**Try it**
Nothing but the text of the listing, repeated exactly, belongs in the answer; leave the images out.

**Recorded data**
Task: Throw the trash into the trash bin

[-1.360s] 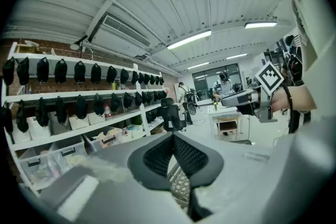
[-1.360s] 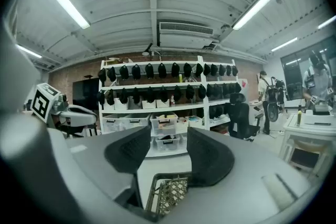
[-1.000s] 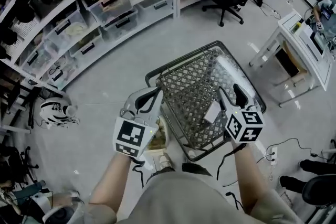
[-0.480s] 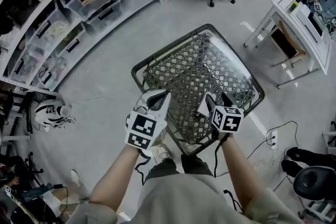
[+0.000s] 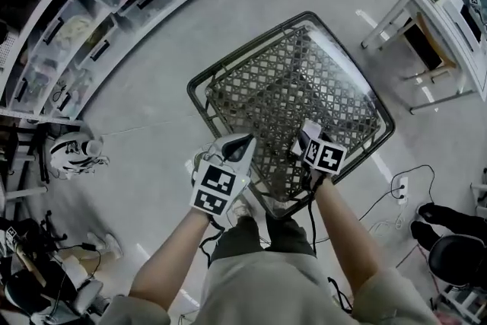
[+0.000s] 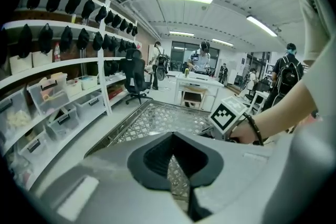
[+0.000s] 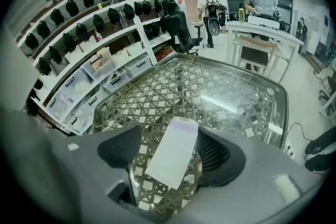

**Response area**
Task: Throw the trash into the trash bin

[-1.360s] 
[-1.360s] 
[-1.000s] 
[-0.480s] 
[+0.000s] 
[+0.000s] 
[+0.000s] 

Nothing remains open in this exercise.